Brief: Leave out every line before the one containing "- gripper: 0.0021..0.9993", and set down that line and the rest through the end of the listing exactly.

Stored data:

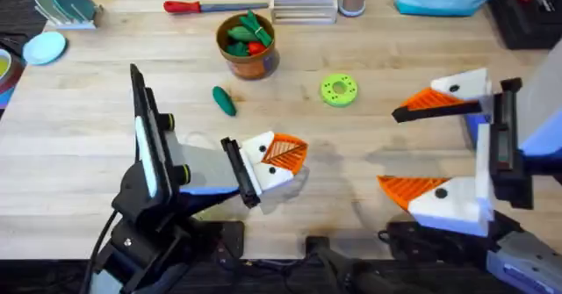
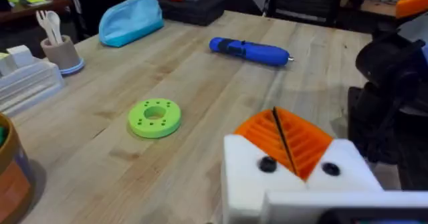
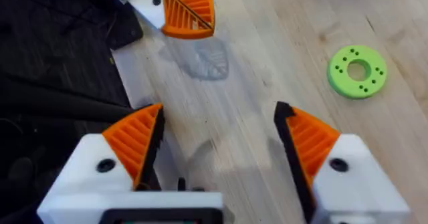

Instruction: Pick up the gripper from the table and insert it into the empty holder that is missing its gripper. Then pick up a screw, insert it into the mounting hole, and use the screwdriver to tighten it. Finally, clean up the table by picking up the vegetable and placing it into the bucket.

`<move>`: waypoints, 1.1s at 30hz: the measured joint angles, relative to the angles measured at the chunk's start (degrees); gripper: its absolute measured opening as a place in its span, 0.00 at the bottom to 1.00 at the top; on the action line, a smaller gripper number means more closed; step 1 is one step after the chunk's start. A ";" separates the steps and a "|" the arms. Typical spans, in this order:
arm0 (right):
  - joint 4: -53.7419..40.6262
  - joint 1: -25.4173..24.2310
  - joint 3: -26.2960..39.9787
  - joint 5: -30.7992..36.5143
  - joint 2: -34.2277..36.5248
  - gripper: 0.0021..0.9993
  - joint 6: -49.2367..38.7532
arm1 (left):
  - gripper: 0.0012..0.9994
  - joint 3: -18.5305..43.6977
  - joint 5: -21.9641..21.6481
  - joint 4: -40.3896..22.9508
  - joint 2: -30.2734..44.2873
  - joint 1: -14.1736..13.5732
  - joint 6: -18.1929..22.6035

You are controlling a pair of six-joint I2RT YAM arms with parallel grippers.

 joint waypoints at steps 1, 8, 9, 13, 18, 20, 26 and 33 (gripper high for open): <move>0.08 0.00 0.00 -0.01 0.00 0.98 0.00 | 0.00 0.00 0.00 0.00 -0.02 0.00 0.00; 7.75 0.00 0.00 3.35 0.02 0.98 3.23 | 0.00 0.00 -0.94 0.02 0.00 0.00 0.00; 9.09 -0.07 0.00 5.57 0.11 0.98 4.84 | 0.00 0.00 -1.03 0.02 0.00 0.00 0.00; 12.81 -1.92 0.00 17.69 1.64 0.98 11.47 | 0.00 0.00 -1.14 0.02 -0.01 0.00 0.00; 13.63 -9.40 0.00 29.20 5.63 0.99 16.18 | 0.00 0.00 -1.22 0.02 0.00 0.00 0.00; 13.76 -14.36 0.00 31.35 7.95 0.99 16.63 | 0.00 0.00 -1.31 0.02 0.00 0.00 0.00; 17.21 -31.31 0.00 34.98 17.42 0.99 13.96 | 0.00 0.00 -1.33 0.02 -0.02 0.00 0.00; 19.66 -42.87 0.00 36.46 28.21 0.99 10.47 | 0.00 0.00 -1.33 0.02 0.00 0.00 0.00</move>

Solved problem:
  - gripper: 0.0021..0.9993
  - joint 6: -49.2367..38.7532
arm1 (left):
  - gripper: 0.0012..0.9994
  - joint 3: -18.5305..43.6977
  - joint 5: -21.9641..21.6481
  - joint 4: -40.3896..22.9508
  - joint 2: -30.2734..44.2873
  - joint 1: -14.1736..13.5732
  - joint 6: -18.1929..22.6035

You are controlling a pair of six-joint I2RT YAM arms with parallel grippers.

 joint waypoints at steps 1, 8, 9, 13, 18, 20, 26 and 33 (gripper high for open): <move>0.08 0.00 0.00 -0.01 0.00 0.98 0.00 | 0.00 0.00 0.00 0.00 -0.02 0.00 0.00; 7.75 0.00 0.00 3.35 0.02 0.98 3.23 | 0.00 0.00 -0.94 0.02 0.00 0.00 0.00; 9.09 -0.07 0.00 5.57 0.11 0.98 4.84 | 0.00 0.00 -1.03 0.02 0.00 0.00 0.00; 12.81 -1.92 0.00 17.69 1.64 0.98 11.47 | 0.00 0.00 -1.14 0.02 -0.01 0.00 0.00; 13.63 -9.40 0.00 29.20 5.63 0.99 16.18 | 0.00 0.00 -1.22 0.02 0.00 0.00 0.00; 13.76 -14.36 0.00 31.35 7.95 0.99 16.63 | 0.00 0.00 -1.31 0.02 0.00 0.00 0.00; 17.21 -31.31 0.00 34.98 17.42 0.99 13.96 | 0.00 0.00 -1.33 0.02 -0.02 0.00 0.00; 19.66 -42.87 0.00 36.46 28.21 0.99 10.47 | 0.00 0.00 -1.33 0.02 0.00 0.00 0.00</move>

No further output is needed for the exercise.